Le ministre Pierre Gramegna, qui représentait le Luxembourg lors de cette réunion, s’est fait lui aussi l’écho d’un certain agacement à l’égard des tergiversations des autorités grecques depuis l’accord du 20 février dernier, faisant un parallèle sur les ondes de RTL Radio Lëtzebuerg entre leur attitude et la procession dansante d’Echternach, où la coutume veut que l’on avance de trois pas pour reculer de deux pas. Le ministre a ainsi souligné au micro de 100komma7 qu’il s’agissait désormais "d’agir et non plus de discuter". Le ministre luxembourgeois a toutefois salué sur RTL certains éléments positifs dans la liste détaillée de sept mesures transmise juste avant la réunion par le ministre grec des Finances à Jeroen Dijsselbloem.
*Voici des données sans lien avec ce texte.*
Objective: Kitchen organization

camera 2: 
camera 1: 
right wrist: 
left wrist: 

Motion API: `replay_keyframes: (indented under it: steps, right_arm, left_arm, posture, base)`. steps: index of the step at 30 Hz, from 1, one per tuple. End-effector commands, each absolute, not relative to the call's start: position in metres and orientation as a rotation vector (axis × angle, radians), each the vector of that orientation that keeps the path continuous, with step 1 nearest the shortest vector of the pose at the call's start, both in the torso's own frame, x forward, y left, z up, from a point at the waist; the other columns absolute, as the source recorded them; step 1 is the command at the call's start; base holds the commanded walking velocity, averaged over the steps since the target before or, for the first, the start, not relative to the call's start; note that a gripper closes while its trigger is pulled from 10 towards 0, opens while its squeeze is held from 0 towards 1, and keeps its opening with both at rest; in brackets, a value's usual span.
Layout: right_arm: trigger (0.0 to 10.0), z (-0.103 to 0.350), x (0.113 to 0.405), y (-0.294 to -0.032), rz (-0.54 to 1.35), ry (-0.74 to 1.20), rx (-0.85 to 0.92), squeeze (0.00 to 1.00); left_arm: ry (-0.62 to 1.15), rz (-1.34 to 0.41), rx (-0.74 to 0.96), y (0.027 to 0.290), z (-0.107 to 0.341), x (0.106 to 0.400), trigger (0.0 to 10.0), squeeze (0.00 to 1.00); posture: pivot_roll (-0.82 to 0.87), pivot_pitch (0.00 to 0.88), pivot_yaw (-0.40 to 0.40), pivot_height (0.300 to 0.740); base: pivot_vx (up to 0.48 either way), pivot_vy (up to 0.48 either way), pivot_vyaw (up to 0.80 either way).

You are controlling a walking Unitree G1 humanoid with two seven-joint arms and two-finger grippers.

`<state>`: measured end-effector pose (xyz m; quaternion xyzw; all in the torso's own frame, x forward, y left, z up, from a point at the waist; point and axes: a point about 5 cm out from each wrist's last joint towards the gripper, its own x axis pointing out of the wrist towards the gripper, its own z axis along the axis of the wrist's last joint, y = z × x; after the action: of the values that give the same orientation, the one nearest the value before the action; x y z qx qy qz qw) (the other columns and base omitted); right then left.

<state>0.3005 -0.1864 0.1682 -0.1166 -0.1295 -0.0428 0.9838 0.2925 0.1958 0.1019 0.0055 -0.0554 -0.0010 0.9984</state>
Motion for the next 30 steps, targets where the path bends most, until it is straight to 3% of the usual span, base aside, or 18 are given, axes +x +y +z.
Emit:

Comme le président de l’Eurogroupe, il a toutefois bien insisté sur le fait que cette liste devait encore être complétée.
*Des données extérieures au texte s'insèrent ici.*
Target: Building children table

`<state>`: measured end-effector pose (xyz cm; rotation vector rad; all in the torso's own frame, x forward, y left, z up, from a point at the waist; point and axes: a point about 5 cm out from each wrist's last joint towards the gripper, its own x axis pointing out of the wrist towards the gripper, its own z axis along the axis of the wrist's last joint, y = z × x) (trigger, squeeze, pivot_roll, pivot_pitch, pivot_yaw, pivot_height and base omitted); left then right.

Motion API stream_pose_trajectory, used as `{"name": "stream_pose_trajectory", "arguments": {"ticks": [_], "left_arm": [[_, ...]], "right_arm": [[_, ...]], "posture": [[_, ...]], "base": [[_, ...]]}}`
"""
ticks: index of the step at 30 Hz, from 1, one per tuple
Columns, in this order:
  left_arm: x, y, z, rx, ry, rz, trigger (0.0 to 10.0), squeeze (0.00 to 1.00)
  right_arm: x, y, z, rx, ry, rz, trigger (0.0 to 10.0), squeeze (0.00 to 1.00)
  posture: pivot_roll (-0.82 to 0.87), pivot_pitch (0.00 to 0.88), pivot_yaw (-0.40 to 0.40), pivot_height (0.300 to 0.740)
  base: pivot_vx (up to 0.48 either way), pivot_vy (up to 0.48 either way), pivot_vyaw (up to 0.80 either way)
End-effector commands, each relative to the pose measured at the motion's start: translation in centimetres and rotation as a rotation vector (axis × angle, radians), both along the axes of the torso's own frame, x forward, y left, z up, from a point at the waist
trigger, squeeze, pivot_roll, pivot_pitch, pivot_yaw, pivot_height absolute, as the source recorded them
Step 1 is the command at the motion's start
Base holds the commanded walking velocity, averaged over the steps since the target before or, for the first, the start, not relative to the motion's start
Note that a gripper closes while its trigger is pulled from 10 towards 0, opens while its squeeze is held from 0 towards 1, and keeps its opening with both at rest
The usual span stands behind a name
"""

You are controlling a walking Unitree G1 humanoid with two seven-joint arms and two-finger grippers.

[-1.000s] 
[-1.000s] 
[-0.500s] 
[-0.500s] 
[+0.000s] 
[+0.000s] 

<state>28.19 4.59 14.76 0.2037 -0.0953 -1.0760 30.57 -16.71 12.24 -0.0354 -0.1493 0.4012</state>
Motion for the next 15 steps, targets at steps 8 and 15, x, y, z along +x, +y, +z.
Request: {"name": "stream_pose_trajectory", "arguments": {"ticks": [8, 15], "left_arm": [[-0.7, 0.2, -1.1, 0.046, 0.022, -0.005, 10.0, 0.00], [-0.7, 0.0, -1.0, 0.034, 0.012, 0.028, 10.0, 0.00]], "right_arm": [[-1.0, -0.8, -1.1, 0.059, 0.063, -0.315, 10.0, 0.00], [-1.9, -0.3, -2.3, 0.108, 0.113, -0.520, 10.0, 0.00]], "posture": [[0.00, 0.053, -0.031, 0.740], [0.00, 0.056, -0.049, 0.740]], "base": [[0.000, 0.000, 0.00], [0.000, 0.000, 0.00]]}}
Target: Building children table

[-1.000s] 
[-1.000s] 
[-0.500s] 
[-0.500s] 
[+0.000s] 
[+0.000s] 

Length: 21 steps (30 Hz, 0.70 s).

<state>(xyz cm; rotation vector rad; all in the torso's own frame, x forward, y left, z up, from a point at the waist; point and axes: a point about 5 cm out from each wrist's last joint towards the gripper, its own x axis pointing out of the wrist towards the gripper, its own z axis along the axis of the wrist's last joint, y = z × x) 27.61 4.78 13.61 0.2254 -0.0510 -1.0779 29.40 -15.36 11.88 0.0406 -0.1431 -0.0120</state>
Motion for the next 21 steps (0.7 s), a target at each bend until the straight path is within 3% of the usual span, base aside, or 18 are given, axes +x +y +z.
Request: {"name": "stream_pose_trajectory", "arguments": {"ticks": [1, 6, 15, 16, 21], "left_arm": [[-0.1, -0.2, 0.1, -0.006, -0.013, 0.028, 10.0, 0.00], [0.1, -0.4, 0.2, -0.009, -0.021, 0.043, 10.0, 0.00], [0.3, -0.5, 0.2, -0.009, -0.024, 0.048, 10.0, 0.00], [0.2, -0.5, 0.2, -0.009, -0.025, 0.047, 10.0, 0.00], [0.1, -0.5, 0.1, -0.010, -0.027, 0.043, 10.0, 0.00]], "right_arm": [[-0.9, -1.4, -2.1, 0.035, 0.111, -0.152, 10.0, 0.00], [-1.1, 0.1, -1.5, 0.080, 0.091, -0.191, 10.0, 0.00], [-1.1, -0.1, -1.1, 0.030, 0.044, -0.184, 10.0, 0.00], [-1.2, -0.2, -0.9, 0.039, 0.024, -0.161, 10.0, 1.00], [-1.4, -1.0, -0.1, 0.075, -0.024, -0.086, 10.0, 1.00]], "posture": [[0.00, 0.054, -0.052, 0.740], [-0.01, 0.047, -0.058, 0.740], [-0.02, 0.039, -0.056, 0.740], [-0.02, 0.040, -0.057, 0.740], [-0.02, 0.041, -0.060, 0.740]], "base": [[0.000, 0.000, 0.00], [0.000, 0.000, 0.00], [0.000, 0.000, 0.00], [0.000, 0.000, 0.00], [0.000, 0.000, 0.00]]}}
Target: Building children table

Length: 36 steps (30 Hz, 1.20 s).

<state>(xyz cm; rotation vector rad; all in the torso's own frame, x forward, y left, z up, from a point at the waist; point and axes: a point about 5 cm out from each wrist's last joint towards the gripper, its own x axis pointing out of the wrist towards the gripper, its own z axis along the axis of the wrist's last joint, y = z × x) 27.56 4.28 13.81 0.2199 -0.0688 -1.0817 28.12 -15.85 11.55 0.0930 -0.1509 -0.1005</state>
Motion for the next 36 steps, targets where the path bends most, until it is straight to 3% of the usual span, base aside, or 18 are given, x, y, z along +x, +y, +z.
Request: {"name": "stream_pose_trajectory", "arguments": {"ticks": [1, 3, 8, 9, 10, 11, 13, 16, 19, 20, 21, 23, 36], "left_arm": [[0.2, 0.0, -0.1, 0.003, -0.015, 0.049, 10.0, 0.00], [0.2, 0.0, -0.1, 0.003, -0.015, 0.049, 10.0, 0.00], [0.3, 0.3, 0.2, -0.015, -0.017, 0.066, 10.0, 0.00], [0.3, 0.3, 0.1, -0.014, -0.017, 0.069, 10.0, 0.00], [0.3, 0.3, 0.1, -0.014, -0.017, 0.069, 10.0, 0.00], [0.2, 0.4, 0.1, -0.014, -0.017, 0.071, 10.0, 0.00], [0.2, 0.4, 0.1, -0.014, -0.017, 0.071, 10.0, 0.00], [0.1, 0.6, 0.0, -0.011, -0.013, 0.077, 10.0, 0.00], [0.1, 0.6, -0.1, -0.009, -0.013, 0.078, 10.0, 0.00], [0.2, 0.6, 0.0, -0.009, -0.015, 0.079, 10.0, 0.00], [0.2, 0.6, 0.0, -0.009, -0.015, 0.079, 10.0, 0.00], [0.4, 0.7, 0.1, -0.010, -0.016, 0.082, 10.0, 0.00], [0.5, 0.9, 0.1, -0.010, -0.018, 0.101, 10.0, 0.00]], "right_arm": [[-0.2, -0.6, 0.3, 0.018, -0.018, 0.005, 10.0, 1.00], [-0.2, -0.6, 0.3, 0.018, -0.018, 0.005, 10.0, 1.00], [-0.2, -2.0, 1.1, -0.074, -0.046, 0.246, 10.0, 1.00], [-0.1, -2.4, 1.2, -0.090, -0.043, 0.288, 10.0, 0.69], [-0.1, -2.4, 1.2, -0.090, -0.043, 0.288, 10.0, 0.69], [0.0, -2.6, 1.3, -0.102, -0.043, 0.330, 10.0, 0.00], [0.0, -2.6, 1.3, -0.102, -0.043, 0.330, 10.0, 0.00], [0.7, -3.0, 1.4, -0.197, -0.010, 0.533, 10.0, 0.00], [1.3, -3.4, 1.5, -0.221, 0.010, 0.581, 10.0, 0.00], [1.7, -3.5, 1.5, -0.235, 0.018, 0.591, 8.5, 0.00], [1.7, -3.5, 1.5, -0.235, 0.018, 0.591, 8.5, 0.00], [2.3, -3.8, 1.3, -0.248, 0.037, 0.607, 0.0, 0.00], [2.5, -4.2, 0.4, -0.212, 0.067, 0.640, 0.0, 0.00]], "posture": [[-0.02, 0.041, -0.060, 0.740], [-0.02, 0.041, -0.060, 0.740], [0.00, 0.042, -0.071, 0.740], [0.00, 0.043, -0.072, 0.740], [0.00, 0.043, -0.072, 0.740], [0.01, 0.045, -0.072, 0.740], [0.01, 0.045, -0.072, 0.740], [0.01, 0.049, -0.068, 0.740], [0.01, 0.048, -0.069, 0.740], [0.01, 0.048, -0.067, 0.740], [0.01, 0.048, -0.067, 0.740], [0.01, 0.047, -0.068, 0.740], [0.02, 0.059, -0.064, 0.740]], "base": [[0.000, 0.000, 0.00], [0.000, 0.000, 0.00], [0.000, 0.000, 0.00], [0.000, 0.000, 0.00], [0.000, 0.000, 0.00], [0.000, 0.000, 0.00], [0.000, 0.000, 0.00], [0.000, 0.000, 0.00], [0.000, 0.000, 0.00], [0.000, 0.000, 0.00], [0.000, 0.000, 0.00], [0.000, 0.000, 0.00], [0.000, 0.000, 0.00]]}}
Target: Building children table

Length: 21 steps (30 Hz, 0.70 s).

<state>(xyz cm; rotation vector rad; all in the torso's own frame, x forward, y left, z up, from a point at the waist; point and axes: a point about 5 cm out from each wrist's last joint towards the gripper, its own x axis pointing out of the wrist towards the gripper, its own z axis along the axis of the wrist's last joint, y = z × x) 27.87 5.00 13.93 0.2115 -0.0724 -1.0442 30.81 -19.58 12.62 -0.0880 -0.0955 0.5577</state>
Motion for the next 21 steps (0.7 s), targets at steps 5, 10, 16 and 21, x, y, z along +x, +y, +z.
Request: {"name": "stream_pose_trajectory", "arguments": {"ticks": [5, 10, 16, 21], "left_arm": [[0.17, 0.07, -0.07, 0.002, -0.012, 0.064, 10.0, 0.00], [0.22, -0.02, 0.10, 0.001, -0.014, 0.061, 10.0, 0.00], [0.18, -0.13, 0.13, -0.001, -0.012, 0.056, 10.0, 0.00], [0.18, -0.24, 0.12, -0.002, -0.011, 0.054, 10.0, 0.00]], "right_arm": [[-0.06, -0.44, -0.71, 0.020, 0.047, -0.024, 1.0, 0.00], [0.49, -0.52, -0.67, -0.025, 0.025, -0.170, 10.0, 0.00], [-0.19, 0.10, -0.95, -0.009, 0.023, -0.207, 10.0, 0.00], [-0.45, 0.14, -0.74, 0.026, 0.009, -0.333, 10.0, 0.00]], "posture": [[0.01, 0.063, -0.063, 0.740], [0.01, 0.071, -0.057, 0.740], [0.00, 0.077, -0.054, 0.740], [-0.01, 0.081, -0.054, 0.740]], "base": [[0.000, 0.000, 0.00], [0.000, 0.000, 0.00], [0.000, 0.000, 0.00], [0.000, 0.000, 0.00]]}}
Le commissaire Pierre Moscovici a souligné que "les dernières idées envoyées par le gouvernement grec" n’ont pas fait l’objet d’une discussion détaillée. "Ce n’est pas le rôle de l’Eurogroupe de le faire, car cela implique un travail d'abord technique qui est la responsabilité des institutions (…) avant qu'on revienne devant l'Eurogroupe", a-t-il précisé.
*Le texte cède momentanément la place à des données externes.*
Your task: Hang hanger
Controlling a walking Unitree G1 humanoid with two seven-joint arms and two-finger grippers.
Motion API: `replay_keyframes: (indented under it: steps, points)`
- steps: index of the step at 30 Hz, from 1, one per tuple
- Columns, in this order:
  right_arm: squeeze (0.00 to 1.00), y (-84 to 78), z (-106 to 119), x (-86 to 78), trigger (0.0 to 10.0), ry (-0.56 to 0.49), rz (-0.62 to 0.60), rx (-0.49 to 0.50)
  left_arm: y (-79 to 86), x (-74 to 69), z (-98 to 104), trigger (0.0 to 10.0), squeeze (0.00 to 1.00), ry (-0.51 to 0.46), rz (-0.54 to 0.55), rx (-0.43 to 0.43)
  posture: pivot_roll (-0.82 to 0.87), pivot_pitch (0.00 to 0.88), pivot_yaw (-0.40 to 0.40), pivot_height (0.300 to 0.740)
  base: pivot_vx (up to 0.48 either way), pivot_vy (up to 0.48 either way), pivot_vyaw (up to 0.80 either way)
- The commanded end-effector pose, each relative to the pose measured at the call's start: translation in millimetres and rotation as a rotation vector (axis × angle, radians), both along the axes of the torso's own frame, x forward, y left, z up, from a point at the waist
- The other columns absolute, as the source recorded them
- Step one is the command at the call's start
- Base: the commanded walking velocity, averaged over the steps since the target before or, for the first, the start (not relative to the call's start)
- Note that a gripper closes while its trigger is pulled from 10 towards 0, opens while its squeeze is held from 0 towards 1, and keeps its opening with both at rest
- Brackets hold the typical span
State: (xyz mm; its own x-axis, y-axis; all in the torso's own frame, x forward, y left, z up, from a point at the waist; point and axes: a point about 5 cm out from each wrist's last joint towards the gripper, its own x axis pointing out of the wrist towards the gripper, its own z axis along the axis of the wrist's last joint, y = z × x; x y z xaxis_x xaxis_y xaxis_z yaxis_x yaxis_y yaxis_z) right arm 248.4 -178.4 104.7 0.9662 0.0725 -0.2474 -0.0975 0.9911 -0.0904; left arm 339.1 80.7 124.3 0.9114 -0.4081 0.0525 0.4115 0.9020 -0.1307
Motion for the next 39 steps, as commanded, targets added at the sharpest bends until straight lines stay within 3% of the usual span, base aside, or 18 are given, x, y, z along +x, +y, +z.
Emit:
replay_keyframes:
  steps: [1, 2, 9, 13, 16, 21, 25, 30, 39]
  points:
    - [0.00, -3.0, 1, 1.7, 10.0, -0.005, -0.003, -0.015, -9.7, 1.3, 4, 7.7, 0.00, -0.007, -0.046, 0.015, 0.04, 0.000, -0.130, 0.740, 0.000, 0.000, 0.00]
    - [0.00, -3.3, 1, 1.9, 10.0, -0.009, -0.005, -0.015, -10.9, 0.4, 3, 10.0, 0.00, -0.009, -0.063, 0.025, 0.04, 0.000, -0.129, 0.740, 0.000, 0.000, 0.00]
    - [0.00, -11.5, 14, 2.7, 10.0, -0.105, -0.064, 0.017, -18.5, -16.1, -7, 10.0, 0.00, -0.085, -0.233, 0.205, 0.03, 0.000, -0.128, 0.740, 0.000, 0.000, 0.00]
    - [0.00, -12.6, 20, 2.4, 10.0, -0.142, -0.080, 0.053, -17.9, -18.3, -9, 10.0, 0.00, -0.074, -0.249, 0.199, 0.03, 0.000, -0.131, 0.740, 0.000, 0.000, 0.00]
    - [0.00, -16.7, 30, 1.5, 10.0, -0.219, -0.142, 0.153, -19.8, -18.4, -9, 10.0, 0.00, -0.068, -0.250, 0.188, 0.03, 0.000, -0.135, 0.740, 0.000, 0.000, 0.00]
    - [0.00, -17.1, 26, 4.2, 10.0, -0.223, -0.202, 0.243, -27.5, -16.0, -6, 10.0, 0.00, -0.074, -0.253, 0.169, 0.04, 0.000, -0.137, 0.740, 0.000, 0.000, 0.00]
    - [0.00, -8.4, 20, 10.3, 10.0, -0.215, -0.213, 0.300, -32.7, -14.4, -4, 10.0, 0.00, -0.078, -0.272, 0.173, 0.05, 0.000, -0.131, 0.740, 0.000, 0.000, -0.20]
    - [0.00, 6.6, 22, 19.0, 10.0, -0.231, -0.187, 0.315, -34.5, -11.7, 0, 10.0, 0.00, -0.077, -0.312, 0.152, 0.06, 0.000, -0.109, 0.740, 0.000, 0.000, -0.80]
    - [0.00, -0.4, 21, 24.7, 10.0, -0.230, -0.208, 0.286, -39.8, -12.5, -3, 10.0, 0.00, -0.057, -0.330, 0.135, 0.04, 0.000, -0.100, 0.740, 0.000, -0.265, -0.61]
Les discussions techniques qui vont commencer sont "très importantes" aux yeux de Pierre Gramegna pour pouvoir se faire une idée précise de ce que pourront permettre d’économiser ou de gagner les mesures prévues, et donc savoir si le gouvernement grec pourra tenir les engagements pris dans le cadre du plan d’aide.
Les ministres ont aussi abordé la situation à Chypre et ils ont lancé un appel aux autorités chypriotes à mettre en œuvre la loi sur les saisies récemment suspendue par le parlement chypriote. Pierre Moscovici a souligné que l’entrée en vigueur de cette loi était "une précondition essentielle pour traiter efficacement le problème des prêts non productifs, qui représentent actuellement le principal défi de l’économie chypriote". Saluant les "impressionnants progrès réalisés au cours des deux dernières années", le commissaire estimerait fort dommage que ces progrès soient ralentis par cette seule question.
Les ministres ont enfin eu une discussion sur les réformes structurelles dans le secteur des services dans la zone euro. Jeroen Dijsselbloem a expliqué que la discussion avait porté sur les défis politiques liés à de telles réformes. "Un certain nombre de ministres ont fait part de leurs expériences, succès et échecs dans la lutte contre les intérêts particuliers et la réduction du fardeau d’une réglementation excessive", a rapporté le président de l’Eurogroupe. Plusieurs ministres ont ainsi évoqué des exemples d’allongement des heures d’ouverture des magasins, ou de suppression de restrictions inutiles dans l’accès à des professions réglementées comme le notariat ou la pharmacie, a-t-il encore expliqué à la presse avant d’annoncer que le sujet reviendrait à l’ordre du jour de l’Eurogroupe dans le courant de l’année.